Exercise directions - Print every line below exactly. Skip the pictures.
*** Available data Section Begins ***
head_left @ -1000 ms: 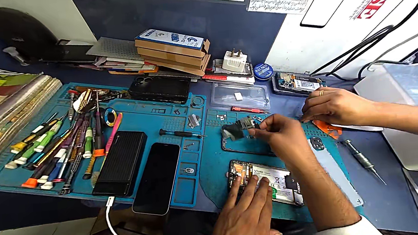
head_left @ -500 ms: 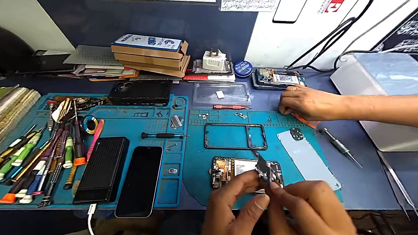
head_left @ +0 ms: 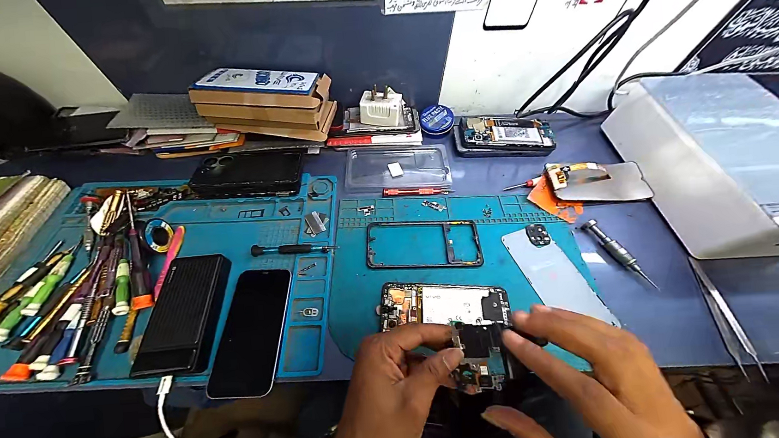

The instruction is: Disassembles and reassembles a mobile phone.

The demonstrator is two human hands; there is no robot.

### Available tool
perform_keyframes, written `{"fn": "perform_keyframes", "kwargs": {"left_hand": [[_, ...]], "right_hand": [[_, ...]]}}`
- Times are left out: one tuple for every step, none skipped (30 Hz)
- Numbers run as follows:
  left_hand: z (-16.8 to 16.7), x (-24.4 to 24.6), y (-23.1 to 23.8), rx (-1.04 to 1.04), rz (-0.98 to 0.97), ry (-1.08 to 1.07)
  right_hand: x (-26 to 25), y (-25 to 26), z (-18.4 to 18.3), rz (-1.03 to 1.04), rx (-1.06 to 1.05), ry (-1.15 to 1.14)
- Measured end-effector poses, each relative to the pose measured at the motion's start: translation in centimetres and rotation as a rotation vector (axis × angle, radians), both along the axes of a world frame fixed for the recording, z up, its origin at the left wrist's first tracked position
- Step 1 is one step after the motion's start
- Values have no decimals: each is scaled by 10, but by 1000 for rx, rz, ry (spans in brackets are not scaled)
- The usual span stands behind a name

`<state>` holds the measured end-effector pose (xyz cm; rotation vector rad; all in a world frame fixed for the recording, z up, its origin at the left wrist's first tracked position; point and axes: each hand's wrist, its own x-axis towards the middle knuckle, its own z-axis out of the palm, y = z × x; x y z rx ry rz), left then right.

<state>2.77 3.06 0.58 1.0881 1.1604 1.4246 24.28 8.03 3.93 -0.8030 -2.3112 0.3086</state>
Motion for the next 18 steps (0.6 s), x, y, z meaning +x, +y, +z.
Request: {"fn": "perform_keyframes", "kwargs": {"left_hand": [[1, 1, -1, -1, -6, 36], [1, 2, -1, 0, -8, 63], [1, 2, -1, 3, -5, 78], [1, 2, -2, 5, 3, 87], [0, 2, -2, 10, 19, 95], [-1, 1, -3, 12, 34, 92], [-3, -1, -4, 8, 49, 81], [-4, -2, -5, -3, 61, 74], [-5, -3, -5, -17, 69, 67], [-6, -5, -6, -33, 70, 56], [-7, -6, -6, -47, 63, 42], [-8, -8, -7, -59, 47, 31], [-8, -9, -7, -69, 30, 27], [-9, -10, -7, -76, 14, 24], [-10, -12, -8, -79, 5, 18], [-11, -14, -9, -80, 3, 18], [-11, -17, -11, -77, 12, 22], [-11, -21, -12, -68, 33, 32]], "right_hand": [[-1, 3, 0, 30, -20, -59], [-2, 5, -2, 54, -35, -98], [-4, 6, -3, 68, -48, -112], [-5, 5, -5, 76, -62, -111], [-6, 5, -6, 79, -70, -109], [-7, 5, -7, 85, -81, -112], [-9, 4, -9, 91, -88, -123], [-9, 4, -10, 97, -97, -135], [-10, 4, -12, 105, -107, -143], [-11, 4, -14, 109, -115, -147], [-12, 4, -14, 109, -123, -149], [-12, 3, -15, 108, -133, -151], [-13, 3, -14, 104, -143, -153], [-14, 3, -13, 98, -150, -159], [-14, 3, -12, 85, -155, -171], [-13, 4, -11, 66, -166, -181], [-11, 5, -9, 39, -187, -182], [-9, 8, -7, 10, -218, -167]]}}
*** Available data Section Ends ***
Answer space -
head_left @ -1000 ms: 
head_left @ -500 ms: 
head_left @ +0 ms: 

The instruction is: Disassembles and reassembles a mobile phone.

The demonstrator is two human hands; there is no robot.

### Available tool
perform_keyframes, written `{"fn": "perform_keyframes", "kwargs": {"left_hand": [[_, ...]], "right_hand": [[_, ...]]}}`
- Times are left out: one tuple for every step, none skipped (30 Hz)
- Numbers run as follows:
  left_hand: z (-16.8 to 16.7), x (-24.4 to 24.6), y (-23.1 to 23.8), rx (-1.04 to 1.04), rz (-0.98 to 0.97), ry (-1.08 to 1.07)
  right_hand: x (-26 to 25), y (-25 to 26), z (-18.4 to 18.3), rz (-1.03 to 1.04), rx (-1.06 to 1.05), ry (-1.15 to 1.14)
- Measured end-effector poses, each relative to the pose measured at the motion's start: translation in centimetres and rotation as a rotation vector (axis × angle, radians), both along the axes of a world frame fixed for the recording, z up, its origin at the left wrist's first tracked position
- Step 1 is one step after the motion's start
- Values have no decimals: each is scaled by 10, but by 1000 for rx, rz, ry (spans in brackets are not scaled)
- The usual span stands behind a name

`<state>` holds the measured end-effector pose (xyz cm; rotation vector rad; all in a world frame fixed for the recording, z up, its origin at the left wrist's first tracked position; point and axes: each hand's wrist, its own x-axis towards the middle knuckle, its own z-axis out of the palm, y = z × x; x y z rx ry rz), left then right.

<state>2.77 3.06 0.58 1.0881 1.1604 1.4246 24.28 8.03 3.93 -0.8030 -2.3112 0.3086</state>
Motion for the next 18 steps (0.6 s), x, y, z meaning +x, +y, +z.
Request: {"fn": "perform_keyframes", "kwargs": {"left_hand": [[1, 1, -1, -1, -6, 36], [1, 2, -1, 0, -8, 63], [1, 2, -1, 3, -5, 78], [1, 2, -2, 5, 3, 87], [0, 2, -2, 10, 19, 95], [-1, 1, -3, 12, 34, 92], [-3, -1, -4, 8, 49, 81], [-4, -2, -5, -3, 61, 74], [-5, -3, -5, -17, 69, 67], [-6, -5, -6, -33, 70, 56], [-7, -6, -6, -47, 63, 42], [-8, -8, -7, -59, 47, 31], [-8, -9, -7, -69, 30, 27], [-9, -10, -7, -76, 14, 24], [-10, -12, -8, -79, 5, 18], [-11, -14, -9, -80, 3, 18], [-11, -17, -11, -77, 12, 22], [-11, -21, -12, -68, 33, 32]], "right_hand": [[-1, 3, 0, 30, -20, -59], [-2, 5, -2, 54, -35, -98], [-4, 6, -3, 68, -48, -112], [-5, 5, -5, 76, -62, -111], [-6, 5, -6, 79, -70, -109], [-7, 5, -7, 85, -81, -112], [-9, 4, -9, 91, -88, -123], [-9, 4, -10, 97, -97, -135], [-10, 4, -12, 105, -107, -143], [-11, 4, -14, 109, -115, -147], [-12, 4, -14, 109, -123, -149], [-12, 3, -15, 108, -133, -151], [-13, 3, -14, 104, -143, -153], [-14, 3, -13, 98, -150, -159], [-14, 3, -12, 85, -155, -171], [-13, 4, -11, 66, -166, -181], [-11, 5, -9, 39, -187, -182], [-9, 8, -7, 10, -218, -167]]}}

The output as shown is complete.